Exercise requirements: Hunt through the lines below for the string "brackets" and copy each one that has it.

Data segment:
+ + +
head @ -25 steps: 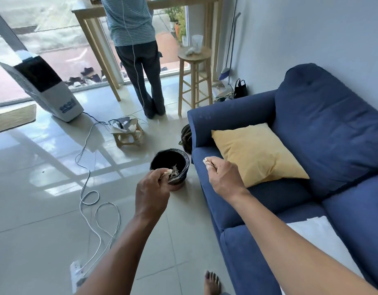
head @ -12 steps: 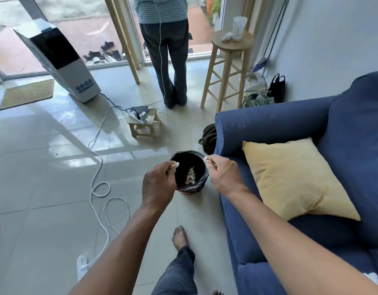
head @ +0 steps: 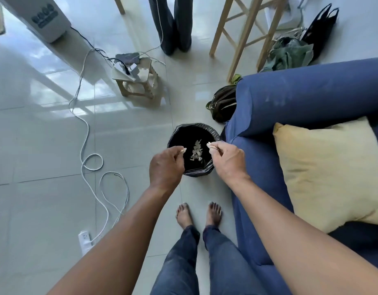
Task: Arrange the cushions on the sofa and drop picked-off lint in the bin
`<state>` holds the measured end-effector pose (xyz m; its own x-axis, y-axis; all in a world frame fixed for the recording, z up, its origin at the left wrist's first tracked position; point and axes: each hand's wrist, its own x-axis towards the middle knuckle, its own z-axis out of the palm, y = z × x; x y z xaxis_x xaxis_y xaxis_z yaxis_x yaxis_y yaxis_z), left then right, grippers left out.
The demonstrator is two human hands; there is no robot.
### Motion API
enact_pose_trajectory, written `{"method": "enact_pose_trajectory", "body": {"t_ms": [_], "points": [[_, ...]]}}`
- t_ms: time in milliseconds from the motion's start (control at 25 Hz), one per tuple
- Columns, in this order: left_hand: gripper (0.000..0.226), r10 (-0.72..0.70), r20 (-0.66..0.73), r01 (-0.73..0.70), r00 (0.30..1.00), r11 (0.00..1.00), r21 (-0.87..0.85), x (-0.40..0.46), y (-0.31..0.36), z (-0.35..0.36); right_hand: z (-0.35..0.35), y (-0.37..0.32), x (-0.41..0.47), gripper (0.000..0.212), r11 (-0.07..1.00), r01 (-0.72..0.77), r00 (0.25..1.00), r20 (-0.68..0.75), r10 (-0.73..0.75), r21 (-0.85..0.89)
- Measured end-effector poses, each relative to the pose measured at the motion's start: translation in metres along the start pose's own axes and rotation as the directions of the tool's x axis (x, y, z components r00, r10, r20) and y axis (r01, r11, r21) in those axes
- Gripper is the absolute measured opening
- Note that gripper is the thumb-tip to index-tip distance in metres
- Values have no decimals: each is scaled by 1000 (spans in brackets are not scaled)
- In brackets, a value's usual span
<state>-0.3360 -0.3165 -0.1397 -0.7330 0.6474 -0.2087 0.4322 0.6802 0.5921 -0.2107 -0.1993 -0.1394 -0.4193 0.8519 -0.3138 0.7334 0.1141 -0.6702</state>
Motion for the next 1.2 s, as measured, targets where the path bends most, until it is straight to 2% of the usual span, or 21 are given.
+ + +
Written answer:
- Values have no decimals: each is scaled by 1000 (spans in brackets are not scaled)
- In brackets, a value's usual span

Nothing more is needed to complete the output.